Go through the material below, count the lines with the word "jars", and reply with the count alone.

SUPPLIED DATA: Begin

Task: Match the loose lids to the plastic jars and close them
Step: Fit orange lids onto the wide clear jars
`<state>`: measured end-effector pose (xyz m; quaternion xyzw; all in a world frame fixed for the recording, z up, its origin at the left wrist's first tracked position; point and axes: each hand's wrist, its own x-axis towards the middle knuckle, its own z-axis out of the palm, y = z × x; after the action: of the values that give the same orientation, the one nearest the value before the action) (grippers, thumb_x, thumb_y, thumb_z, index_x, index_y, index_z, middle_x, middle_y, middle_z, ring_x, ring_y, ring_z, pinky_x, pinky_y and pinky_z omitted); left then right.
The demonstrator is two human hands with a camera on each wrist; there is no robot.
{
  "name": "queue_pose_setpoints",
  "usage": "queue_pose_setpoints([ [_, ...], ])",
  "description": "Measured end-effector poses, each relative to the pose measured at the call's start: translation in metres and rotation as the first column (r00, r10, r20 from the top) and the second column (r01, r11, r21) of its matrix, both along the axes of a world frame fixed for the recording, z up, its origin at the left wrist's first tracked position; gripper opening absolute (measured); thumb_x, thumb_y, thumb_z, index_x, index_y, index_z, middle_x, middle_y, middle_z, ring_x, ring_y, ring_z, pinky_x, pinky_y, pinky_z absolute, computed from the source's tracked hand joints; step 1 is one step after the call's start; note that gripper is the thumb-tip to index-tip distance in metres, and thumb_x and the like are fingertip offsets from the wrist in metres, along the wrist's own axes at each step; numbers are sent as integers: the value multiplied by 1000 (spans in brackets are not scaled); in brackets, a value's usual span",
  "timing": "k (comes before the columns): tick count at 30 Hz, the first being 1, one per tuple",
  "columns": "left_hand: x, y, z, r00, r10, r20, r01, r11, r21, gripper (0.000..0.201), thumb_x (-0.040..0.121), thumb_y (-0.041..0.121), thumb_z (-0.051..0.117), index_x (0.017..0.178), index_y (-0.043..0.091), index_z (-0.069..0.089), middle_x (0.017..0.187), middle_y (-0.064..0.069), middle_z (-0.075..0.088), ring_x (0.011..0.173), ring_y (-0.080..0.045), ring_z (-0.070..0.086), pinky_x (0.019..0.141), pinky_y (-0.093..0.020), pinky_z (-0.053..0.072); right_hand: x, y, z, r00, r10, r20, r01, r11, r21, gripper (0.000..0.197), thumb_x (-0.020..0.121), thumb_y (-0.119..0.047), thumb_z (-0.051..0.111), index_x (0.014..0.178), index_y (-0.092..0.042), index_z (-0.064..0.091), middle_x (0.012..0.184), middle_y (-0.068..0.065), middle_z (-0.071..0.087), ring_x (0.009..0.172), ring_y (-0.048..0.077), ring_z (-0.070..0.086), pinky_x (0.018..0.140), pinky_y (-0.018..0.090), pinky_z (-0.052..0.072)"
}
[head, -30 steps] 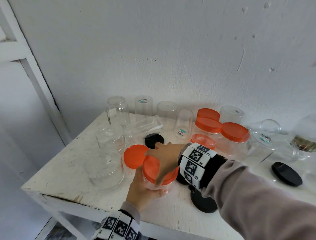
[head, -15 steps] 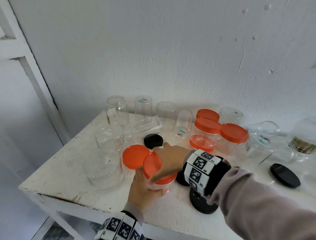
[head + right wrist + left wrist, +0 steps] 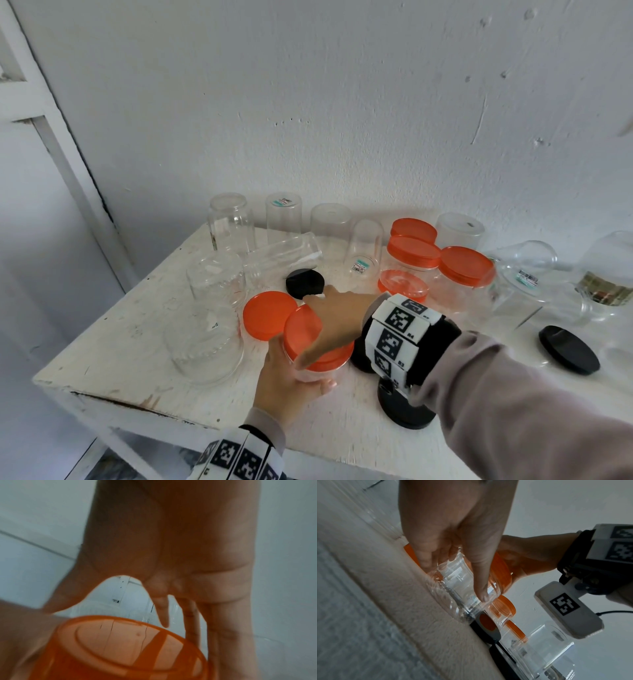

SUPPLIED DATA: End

→ **OUTPUT FOR THIS TASK**
2